Authors
Brittany P Hogben, Andrew J Lowe, Chelsea Hampel, Lars Littmann, Martin O'Leary, James B Dorey, Colette Blyth
Published in
Ecology and evolution. Volume 16. Issue 7. Pages e73959. Epub Jul 10, 2026.
Abstract
Protection and restoration of ecosystems, ceasing human-induced extinctions and maintaining genetic diversity are key goals for the Global Biodiversity Framework. Molecular techniques can provide empirical data to understand all these goals and provide actionable conservation advice. Acacia araneosa, an endangered aridland shrub, has a restricted distribution in South Australia where it coexists sympatrically with the widespread Acacia rivalis. Evidence of hybridisation between the two challenges the A. araneosa species concept.
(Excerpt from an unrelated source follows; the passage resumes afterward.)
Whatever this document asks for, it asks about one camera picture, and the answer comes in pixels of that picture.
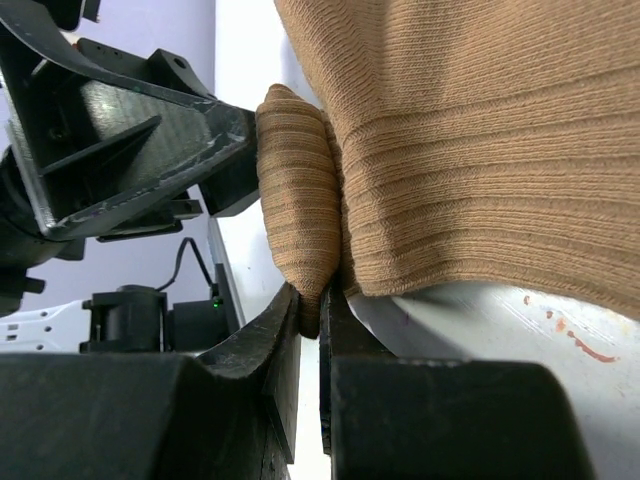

Here, we examine the genetic distinctness between the two species and use a genomic approach to estimate population genetic structure and historical population size. We used SNP data to quantify species boundaries, population structure, demography, kinship and genetic diversity within and between populations of both A. araneosa and A. rivalis. We found that while A. araneosa and A. rivalis hybridise to produce F1 hybrids, further backcrossing and gene flow are limited, suggesting that a post-zygotic breeding barrier may exist and that the two species are distinct. Genetic structure within A. araneosa suggests limited gene flow between the two remaining populations occurring within its small range. Our results also reveal a major reduction in effective population size (Ne) in recent times, dropping from ~49,000 to ~51 (-99.9%) over the last 3200 years, coinciding with widespread climatic drying across southern Australia. Paleoclimatic data over the last 3000 years in arid Australia are uncertain; hence, we provide novel empirical support for continued drying in this region using molecular techniques. We recommend that A. araneosa be listed as Critically Endangered on the IUCN Red List, and that the remaining populations are actively conserved and managed to maintain (and ideally increase) population size and genetic diversity.
PMID:
42437094
Bibliographic data and abstract were imported from PubMed on 12 Jul 2026.